**EXERCISE**: Output, exactly as written, the lines below starting at the line containing "Trace every instance of the microphone grille" and ending at the line containing "Trace every instance of the black". Drop the pictures and keep both end lines.

**SUPPLIED RECORDS**:
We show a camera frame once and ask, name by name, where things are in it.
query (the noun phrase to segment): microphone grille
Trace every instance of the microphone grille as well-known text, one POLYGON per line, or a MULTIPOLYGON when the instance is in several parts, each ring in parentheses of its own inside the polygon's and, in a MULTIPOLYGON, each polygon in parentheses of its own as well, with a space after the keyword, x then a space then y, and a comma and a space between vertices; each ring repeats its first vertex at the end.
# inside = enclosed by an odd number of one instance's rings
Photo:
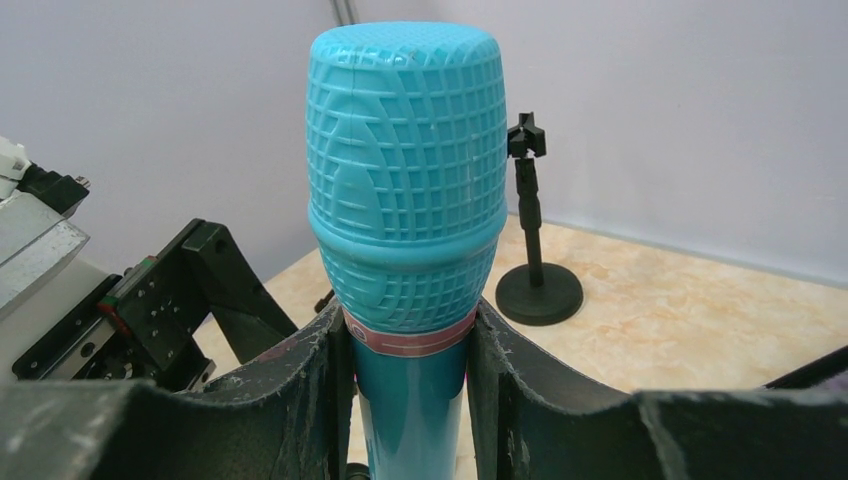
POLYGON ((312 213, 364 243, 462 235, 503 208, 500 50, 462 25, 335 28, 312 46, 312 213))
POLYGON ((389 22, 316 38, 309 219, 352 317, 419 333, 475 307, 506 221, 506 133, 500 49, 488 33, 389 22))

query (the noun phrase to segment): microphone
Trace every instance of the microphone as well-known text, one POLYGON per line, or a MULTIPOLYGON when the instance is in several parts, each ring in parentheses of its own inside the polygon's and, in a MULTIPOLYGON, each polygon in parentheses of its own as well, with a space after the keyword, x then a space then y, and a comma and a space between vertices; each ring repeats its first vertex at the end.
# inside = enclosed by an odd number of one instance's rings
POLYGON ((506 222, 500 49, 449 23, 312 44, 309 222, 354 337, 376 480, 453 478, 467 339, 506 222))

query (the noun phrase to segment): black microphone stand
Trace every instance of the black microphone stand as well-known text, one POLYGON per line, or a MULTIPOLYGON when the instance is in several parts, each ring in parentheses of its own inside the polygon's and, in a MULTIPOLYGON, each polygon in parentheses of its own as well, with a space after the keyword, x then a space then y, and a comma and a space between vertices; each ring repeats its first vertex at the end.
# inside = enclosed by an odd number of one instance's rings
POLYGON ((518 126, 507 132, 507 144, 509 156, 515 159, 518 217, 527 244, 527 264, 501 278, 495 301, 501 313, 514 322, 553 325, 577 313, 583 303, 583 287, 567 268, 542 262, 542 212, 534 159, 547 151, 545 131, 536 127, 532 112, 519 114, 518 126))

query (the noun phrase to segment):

==

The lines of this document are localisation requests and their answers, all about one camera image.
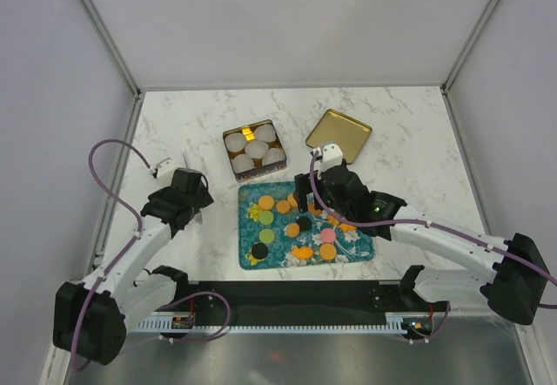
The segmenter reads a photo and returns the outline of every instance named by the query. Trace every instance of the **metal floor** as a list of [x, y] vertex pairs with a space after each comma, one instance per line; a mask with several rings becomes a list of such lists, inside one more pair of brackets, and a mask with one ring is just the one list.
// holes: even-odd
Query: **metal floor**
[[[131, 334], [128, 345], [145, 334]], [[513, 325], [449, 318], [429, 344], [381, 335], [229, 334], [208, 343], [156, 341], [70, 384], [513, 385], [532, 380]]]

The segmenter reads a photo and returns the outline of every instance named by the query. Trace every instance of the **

**RESULT**:
Trace every instance of the microphone grille as well-known text, one POLYGON per line, or a MULTIPOLYGON when the instance is in several parts, each ring in parentheses of its own inside the polygon's and, in a MULTIPOLYGON, each polygon in parentheses of its own as well, with a space after the keyword, x then a space then y, and a comma and a space between vertices; each ring repeats its first vertex at the end.
# inside = enclosed by an odd number of one instance's rings
Photo:
POLYGON ((312 213, 364 243, 462 235, 503 208, 500 50, 462 25, 335 28, 312 46, 312 213))
POLYGON ((389 22, 316 38, 309 219, 352 317, 419 333, 475 307, 506 221, 506 133, 500 49, 488 33, 389 22))

query (the noun phrase to segment): microphone
Trace every instance of the microphone as well-known text, one POLYGON per line, or a MULTIPOLYGON when the instance is in several parts, each ring in parentheses of its own inside the polygon's and, in a MULTIPOLYGON, each polygon in parentheses of its own as well, with a space after the keyword, x then a space then y, and a comma and a space between vertices; each ring repeats its first vertex at the end.
# inside = enclosed by an odd number of one instance's rings
POLYGON ((506 222, 500 49, 449 23, 312 44, 309 222, 354 337, 376 480, 453 478, 467 339, 506 222))

query (the noun phrase to segment): black microphone stand
Trace every instance of the black microphone stand as well-known text, one POLYGON per line, or a MULTIPOLYGON when the instance is in several parts, each ring in parentheses of its own inside the polygon's and, in a MULTIPOLYGON, each polygon in parentheses of its own as well, with a space after the keyword, x then a space then y, and a comma and a space between vertices; each ring repeats its first vertex at the end.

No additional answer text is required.